**Your objective**: In the records below, which lines include "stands"? Copy them.

[Items from a dataset]
= = =
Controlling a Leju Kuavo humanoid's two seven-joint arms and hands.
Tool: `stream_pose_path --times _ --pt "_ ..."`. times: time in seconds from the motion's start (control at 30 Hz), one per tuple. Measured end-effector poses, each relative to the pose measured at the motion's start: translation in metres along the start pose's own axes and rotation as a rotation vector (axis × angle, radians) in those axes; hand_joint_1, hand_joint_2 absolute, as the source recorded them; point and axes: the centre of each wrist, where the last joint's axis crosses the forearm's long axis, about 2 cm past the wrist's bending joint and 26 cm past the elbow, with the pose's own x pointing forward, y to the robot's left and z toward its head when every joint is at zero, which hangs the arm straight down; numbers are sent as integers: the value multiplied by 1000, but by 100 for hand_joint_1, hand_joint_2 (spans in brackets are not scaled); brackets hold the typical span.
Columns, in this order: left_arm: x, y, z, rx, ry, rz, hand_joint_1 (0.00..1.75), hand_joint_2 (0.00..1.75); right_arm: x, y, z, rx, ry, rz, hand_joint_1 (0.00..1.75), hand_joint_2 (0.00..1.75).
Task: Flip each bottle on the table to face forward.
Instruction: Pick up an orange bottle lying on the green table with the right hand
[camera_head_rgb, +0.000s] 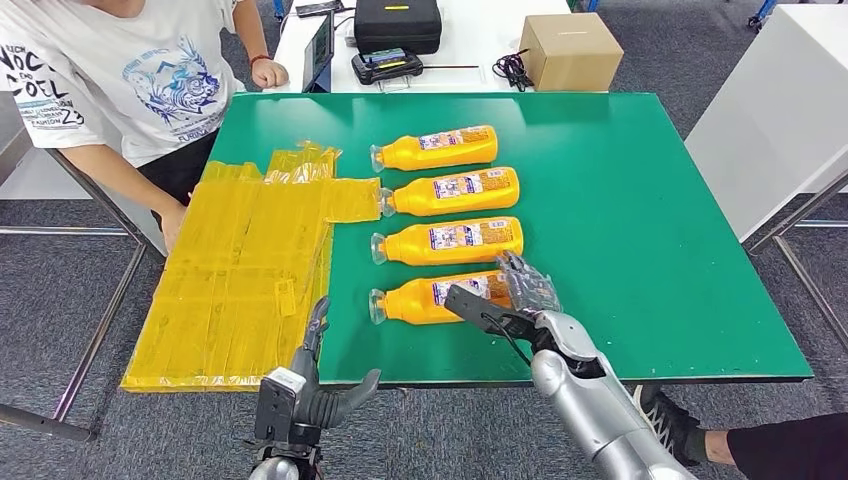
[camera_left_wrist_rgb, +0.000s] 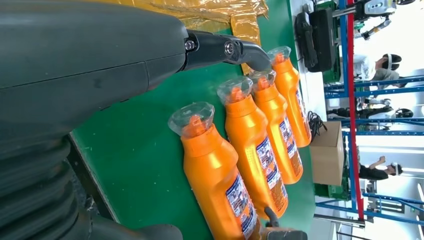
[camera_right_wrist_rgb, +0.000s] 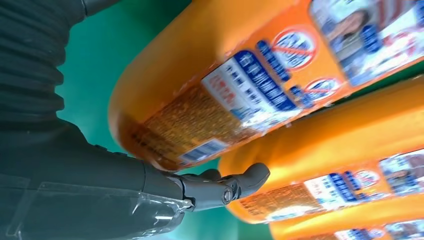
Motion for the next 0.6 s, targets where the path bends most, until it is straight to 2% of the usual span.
stream_pose_path --times 0.3,0.6 --pt "-3 -2 -5 -28 10 23 0 175 6 -15 -26 167 -92 18 0 175" --pt "-8 -6 -6 -39 18 67 0 175 19 -47 -51 322 -152 89 0 175"
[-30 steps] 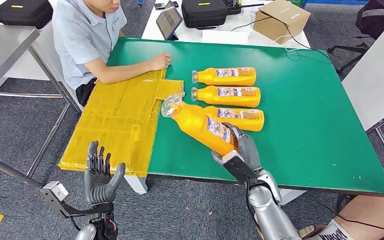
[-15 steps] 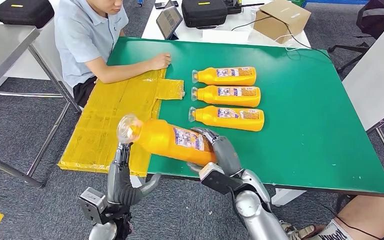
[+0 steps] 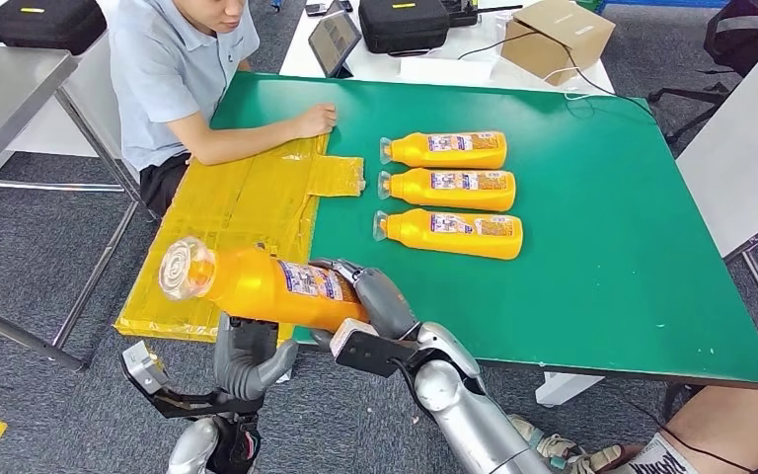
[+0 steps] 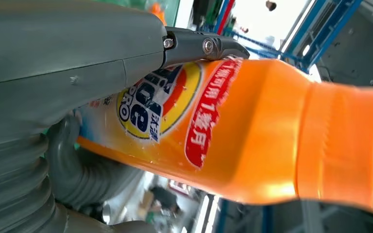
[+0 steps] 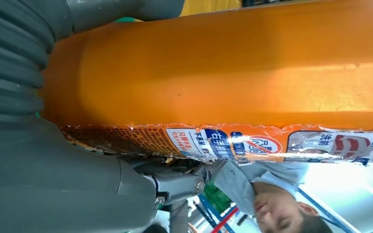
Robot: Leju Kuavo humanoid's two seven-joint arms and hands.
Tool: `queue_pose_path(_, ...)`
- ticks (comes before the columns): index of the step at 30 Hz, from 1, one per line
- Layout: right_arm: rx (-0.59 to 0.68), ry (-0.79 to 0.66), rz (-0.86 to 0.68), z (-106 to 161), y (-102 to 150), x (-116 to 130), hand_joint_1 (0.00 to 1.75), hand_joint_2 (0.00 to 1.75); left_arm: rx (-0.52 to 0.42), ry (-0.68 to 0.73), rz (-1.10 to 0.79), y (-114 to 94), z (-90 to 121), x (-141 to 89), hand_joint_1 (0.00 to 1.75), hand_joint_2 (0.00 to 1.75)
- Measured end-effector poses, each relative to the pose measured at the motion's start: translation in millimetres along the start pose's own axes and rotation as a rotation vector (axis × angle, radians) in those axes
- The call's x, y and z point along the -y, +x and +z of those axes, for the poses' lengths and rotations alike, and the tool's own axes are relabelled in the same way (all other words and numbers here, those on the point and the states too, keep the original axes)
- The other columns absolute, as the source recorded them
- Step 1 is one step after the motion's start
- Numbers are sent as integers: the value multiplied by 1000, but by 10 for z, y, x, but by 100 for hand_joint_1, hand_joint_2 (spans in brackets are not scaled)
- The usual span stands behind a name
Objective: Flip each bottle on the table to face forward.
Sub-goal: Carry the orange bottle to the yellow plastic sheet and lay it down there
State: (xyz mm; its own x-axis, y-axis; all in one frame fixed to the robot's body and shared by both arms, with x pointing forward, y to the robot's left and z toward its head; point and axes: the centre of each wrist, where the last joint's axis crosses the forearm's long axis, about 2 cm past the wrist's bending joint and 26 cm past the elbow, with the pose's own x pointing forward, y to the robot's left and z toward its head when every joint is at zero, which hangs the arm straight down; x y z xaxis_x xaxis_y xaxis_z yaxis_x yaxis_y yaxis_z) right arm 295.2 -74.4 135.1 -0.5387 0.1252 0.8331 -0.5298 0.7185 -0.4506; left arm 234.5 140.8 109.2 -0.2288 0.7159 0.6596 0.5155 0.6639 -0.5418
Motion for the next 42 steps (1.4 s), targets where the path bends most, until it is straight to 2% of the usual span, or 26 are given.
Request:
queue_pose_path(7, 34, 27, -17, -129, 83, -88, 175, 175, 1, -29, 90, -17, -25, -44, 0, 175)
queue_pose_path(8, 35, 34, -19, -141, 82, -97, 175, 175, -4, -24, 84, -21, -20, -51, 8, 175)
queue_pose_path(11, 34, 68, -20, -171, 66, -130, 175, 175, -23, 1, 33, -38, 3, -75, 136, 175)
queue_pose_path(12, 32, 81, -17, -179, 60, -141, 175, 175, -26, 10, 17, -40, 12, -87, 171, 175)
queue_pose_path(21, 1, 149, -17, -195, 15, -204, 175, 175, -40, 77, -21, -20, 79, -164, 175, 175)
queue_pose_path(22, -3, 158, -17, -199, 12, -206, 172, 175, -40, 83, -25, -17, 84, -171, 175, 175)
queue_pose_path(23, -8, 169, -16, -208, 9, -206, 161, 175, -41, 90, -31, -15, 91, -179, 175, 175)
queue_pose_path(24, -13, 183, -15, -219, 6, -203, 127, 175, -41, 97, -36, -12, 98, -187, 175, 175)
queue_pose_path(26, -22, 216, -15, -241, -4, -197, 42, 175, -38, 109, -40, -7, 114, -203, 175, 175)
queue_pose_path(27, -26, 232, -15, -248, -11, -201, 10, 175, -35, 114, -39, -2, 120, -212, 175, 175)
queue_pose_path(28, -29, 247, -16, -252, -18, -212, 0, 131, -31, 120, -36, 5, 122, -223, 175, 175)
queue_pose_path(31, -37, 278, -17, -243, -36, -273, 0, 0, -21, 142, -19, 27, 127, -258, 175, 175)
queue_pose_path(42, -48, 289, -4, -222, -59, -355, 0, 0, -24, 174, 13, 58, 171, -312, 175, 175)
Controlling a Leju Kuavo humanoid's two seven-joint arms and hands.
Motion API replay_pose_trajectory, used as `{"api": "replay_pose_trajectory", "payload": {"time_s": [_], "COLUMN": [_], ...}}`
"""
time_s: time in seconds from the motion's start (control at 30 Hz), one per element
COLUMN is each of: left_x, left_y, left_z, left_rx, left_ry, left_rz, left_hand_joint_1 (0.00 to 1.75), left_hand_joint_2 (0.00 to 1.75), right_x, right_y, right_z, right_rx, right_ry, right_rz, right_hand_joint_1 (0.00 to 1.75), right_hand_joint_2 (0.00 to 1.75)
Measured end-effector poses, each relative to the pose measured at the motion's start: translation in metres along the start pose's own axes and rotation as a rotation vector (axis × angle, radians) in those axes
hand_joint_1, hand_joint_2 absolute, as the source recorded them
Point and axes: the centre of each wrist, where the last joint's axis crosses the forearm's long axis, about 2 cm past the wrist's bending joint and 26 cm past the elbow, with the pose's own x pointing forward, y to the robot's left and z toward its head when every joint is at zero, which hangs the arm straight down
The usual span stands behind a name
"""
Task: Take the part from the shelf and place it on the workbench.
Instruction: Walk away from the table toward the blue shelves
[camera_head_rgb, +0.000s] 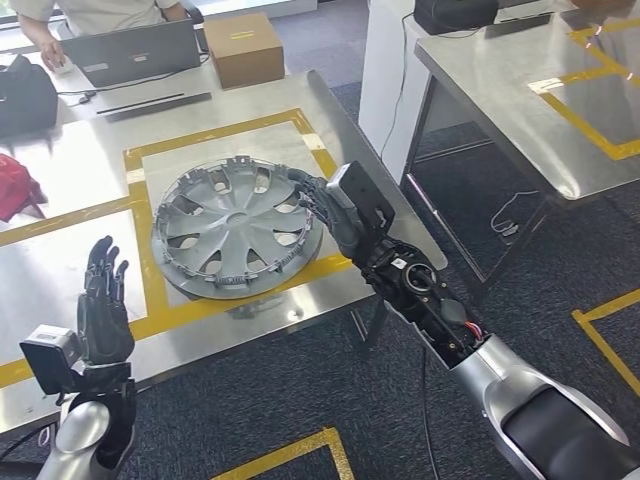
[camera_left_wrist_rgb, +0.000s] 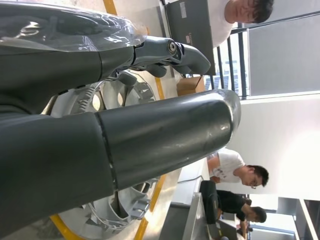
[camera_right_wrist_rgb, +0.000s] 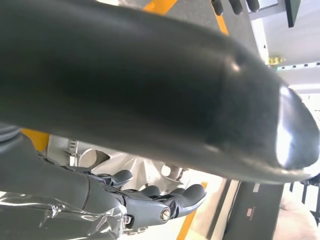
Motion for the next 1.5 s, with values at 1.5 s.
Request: {"api": "replay_pose_trajectory", "payload": {"time_s": [1.5], "left_x": [0.0001], "left_y": [-0.0002], "left_z": [-0.0001], "left_rx": [0.000], "left_ry": [0.000], "left_rz": [0.000], "left_hand_joint_1": [0.00], "left_hand_joint_2": [0.00], "right_x": [0.0013], "right_y": [-0.0008], "right_z": [0.0008], "right_rx": [-0.004], "right_ry": [-0.007], "right_rz": [-0.003], "right_hand_joint_1": [0.00], "right_hand_joint_2": [0.00]}}
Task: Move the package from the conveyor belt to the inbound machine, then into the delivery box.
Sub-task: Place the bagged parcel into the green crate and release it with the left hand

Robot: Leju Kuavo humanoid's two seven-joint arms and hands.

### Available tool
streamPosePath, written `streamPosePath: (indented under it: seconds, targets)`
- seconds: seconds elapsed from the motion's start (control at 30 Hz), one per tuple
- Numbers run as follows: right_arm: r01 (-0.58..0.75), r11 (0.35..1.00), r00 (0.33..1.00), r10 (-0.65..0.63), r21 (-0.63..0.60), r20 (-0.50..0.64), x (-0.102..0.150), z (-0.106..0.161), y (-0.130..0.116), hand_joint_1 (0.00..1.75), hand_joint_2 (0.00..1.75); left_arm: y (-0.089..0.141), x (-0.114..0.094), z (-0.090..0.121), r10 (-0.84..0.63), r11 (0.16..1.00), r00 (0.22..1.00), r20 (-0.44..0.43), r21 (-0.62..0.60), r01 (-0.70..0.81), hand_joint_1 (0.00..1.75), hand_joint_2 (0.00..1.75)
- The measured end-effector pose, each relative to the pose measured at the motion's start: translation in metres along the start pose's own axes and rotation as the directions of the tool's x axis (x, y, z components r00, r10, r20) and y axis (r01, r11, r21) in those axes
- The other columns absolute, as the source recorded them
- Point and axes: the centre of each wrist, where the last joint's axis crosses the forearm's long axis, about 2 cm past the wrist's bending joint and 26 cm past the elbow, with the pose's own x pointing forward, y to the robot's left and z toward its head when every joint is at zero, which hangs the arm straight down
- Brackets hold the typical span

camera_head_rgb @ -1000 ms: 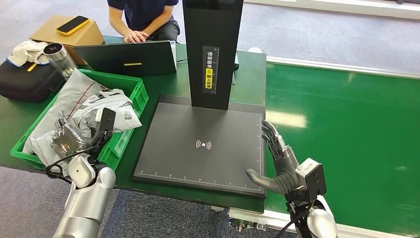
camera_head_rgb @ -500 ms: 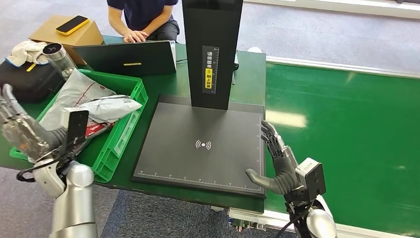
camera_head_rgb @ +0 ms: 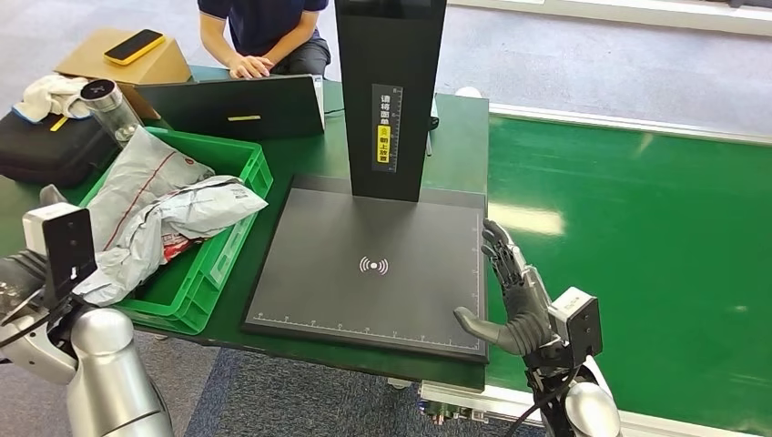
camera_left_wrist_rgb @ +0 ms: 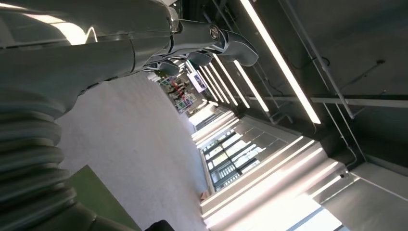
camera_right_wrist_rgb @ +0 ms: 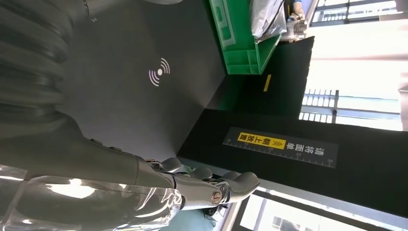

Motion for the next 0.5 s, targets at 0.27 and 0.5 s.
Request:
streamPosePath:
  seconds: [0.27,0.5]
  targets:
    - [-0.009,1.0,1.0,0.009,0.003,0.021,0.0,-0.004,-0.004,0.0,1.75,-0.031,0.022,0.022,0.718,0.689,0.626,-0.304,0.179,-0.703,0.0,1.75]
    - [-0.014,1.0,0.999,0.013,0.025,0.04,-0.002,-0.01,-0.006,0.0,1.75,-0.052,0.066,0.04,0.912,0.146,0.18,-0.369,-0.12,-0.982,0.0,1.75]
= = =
**Output for this task**:
- The usual span stands behind a name
The usual span stands behind a name

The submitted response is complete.